A
MESSAGE from Ivor Tungin-Cheaque, Chairman of Vigor’s Silent Fan Club, says:
O
Wise and Wonderful One:
Once
again, a dilemma of considerable proportions has
raised itself in regard to membership of your Silent Fan Club. As you well
know, members are forbidden to contact you, or praise in any way your unmatched
wisdom and unrivalled literary skills. Because membership is automatic from
birth, you have the biggest fan club the world has ever known.
But a British commercial website has just rated your column one
of the five best sailing blogs in the world.*
This is nonsense in one respect, of course, as everyone knows
your blog is the best, not just one of the five best. Yet, considering the
thousands of sailing blogs cluttering the world-wide web, being one of the best
five is enough to cause a great deal of worry to those of us whose job it is to
keep your club members silent, lest they should have to be expelled for
contacting you and smothering you with unwanted praise.
In my own defense I have to say I have done a more-than-respectable
job in this regard so far this year. President Putin has not contacted you.
Prince Philip has managed to withhold his great admiration.

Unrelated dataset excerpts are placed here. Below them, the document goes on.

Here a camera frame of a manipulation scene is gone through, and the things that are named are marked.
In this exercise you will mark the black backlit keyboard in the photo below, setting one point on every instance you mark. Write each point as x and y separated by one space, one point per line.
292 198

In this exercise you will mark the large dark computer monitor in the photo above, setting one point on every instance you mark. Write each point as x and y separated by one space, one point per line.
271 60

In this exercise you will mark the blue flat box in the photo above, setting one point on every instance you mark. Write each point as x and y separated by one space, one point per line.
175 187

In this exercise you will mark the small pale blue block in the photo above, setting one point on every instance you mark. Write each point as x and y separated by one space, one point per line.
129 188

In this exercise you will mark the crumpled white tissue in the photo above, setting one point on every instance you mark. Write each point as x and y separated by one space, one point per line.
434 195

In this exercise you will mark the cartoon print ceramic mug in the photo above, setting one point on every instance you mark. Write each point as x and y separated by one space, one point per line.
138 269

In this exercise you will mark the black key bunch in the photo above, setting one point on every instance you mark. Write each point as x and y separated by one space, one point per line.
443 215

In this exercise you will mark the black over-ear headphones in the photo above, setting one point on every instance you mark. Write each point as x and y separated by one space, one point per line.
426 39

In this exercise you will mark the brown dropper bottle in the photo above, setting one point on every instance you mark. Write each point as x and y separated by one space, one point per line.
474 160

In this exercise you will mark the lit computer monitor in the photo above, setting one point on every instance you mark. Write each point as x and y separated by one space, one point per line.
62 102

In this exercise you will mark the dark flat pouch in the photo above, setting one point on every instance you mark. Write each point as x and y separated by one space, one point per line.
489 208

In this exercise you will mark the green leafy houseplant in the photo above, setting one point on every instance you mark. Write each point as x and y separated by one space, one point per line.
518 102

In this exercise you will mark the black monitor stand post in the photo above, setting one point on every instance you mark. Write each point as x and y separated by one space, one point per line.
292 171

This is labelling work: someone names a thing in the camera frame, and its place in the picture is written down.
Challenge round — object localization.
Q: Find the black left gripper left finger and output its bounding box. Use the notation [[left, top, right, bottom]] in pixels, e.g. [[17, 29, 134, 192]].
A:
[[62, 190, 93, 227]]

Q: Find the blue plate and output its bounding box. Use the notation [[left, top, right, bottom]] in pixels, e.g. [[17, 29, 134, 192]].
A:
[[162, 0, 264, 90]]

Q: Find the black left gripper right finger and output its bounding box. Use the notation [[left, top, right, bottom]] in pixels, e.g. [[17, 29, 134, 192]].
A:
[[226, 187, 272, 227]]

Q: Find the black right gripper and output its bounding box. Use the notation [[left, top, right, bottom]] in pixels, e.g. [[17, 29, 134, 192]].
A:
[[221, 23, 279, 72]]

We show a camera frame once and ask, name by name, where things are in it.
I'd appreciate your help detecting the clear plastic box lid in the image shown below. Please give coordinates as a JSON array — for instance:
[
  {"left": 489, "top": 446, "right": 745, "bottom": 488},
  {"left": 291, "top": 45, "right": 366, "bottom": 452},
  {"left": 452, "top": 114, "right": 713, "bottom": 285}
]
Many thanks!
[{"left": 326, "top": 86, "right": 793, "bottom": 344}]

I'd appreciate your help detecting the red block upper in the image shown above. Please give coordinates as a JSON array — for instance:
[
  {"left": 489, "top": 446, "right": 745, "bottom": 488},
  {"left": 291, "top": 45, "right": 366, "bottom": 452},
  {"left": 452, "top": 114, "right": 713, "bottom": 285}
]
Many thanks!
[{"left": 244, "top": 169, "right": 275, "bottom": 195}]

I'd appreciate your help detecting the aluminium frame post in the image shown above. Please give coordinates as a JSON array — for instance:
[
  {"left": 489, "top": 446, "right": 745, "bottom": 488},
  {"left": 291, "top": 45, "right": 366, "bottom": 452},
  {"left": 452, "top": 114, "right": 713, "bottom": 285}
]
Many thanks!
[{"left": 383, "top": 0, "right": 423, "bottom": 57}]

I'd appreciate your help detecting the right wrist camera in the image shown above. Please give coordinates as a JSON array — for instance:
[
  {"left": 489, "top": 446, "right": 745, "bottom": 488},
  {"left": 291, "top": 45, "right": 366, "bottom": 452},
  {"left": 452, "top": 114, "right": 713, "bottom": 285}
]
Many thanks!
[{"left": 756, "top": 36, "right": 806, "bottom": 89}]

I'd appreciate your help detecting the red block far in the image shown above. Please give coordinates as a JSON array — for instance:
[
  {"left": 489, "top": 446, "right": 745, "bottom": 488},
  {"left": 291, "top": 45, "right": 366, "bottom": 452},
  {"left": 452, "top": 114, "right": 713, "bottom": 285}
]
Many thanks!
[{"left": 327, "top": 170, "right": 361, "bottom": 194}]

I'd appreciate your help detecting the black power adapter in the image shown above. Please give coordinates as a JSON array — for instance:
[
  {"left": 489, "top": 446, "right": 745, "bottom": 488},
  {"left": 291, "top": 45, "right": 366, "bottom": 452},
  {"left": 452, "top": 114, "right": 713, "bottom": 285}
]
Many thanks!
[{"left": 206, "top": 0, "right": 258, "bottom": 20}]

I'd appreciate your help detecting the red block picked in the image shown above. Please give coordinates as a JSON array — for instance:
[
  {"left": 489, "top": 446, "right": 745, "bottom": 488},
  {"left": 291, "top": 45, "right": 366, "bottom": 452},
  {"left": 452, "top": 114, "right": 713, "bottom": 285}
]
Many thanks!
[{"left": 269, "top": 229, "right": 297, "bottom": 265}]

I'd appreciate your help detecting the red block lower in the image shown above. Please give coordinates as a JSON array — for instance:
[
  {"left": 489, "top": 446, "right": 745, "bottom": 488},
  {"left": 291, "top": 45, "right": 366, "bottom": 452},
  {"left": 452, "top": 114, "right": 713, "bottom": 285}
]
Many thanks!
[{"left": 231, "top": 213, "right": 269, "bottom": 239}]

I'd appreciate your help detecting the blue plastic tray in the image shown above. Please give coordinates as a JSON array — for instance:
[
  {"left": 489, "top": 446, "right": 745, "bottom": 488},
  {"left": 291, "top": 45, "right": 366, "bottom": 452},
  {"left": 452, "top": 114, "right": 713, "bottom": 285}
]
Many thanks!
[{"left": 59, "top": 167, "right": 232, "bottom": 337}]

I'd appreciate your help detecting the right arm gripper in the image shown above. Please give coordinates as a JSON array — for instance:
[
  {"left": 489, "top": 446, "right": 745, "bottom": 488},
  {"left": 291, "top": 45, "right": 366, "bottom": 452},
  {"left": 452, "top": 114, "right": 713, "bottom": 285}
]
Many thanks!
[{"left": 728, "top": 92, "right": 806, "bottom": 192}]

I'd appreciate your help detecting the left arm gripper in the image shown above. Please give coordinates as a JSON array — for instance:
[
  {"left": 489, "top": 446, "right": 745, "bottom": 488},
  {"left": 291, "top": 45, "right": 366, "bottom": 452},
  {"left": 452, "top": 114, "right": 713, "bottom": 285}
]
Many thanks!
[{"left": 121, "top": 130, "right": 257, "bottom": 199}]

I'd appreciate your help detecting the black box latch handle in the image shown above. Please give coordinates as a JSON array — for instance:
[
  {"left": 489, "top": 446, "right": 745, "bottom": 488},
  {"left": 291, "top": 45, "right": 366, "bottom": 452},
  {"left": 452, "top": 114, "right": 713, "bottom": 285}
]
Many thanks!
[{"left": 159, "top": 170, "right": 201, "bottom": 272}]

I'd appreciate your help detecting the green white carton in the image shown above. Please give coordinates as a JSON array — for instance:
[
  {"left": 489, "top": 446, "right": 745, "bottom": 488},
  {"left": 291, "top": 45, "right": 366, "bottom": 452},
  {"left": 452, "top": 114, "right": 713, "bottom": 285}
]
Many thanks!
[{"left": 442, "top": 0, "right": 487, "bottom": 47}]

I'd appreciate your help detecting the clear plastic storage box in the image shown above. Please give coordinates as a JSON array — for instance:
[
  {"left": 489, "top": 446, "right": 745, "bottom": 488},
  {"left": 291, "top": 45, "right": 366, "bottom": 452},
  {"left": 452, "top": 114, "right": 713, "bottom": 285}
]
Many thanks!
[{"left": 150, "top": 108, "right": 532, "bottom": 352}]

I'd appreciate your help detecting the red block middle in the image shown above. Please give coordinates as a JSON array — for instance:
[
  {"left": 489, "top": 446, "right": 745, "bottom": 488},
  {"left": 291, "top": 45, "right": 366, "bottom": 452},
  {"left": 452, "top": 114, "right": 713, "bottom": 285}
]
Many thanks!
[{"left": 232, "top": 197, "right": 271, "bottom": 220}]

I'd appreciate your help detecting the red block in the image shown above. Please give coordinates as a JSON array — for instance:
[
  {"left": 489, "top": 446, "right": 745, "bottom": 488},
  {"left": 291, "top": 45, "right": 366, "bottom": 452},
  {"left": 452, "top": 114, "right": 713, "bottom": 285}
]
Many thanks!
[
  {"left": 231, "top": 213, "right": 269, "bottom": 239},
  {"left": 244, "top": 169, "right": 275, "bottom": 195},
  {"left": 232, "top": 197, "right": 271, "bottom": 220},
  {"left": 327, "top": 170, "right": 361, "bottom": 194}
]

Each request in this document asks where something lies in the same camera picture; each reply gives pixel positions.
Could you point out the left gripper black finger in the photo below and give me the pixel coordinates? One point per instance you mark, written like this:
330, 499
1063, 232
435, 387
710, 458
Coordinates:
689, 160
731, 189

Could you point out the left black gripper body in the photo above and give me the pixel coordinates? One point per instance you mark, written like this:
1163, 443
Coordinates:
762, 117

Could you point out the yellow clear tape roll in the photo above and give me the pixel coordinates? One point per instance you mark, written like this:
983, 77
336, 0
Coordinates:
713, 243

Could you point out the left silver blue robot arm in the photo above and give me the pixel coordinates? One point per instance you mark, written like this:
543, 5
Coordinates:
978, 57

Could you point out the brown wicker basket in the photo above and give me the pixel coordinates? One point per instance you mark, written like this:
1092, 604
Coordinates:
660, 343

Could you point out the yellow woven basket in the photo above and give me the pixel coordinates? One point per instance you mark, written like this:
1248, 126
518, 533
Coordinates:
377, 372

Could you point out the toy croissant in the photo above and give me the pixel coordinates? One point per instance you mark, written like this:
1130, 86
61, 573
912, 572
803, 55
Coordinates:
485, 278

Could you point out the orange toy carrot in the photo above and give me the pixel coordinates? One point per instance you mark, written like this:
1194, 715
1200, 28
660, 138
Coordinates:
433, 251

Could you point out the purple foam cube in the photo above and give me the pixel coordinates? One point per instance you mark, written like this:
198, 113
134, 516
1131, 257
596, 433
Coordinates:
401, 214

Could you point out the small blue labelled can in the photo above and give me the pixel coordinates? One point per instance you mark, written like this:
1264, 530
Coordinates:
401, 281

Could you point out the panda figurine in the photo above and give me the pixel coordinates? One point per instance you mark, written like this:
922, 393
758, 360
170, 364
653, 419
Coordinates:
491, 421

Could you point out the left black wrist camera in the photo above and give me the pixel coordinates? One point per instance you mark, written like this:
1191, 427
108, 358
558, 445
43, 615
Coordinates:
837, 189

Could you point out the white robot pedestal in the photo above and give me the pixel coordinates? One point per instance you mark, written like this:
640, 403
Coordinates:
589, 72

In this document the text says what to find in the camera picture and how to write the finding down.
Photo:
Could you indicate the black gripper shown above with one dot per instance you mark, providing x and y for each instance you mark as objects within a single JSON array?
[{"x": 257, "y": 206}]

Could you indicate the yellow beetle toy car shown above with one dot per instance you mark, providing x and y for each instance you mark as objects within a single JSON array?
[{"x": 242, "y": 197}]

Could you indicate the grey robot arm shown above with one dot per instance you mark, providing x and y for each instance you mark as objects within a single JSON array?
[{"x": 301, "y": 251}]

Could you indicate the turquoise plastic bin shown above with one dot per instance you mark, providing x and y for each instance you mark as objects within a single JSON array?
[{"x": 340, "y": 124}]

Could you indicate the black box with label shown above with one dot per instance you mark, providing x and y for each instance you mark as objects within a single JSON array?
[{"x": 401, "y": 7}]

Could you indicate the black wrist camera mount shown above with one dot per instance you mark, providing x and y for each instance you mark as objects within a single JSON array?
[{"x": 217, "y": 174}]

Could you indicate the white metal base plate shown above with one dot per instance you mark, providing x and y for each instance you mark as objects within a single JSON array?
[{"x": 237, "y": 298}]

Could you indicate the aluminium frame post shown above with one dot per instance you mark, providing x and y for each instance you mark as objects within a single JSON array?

Donald Trump never
once mentioned you in Cleveland. And so on. I believe most of the credit for
this remarkable success devolves upon me as I quietly slave away on your behalf
— but I digress . . .
The publicity generated by your being publicly recognized as one
of the best writers in the world puts the Silent Fan Club in a perilous
position. It is obvious that if more people are exposed to your glorious prose,
the greater the temptation will be to accord you generous praise. And, as you
know, anyone who does that is automatically expelled from the club.
To avoid this highly undesirable circumstance, I must beg you
once again to write dumber. That is, more dumbly. Please start
toning down the cleverness of your columns and the skill with which you wield
the editorial pen. If your fans find less to admire in your writing, the less
likely they will be to give in to their instinct to burst into ill-considered
praise. I realize that this will not come easily to a man of your exceptional
talent but I believe it can be done with a large dose of steady application.
I close with admiration for your sage-like utterances, your
ready wit and charm, the subtle thrust and parry of your sparkling repartee,
and the wisdom, Solomon-like, that graces your princely brow.
Yours Humbly and Obediently,
IVOR TUNGIN-CHEAQUE (Chairman, Vigor’s Silent Fan Club)
PS: Sorry about the writing. My new strait-jacket is very stiff.
Today’s Thought
Genius is one percent inspiration
and ninety-nine percent perspiration.
Thomas
A, Edison, (Quoted in Golden Book,
April, 1931)
Tailpiece
Two
blondes walked into a building and . . .
(Hell,
you’d think at least one of them would have noticed it.)
At the risk of angering the others in the club, I'd like to give you a hearty "congratulations!" A well deserved honor, for sure.
ReplyDeleteI assume that the existence of this missive means that Ivor is now the past chairman and former member of the Vigor fan club?
ReplyDeleteThank you, Anonymous. Very kind of you. But, as Mr Trump says, you're fired.
ReplyDeleteCheers,
John V.
Mike K, you have to understand that this is a complicated business. Yes, in theory you're right. But in practice I haven't been able to find anyone else to run Vigor's Silent Fan Club, so Ivor Tungin-Cheaque has received special dispensation to carry out his duties ex-lex, that is, outside the law. He is the only one allowed to praise me (if he should feel the need to, of course) without being expelled from the club.
ReplyDeleteJohn V.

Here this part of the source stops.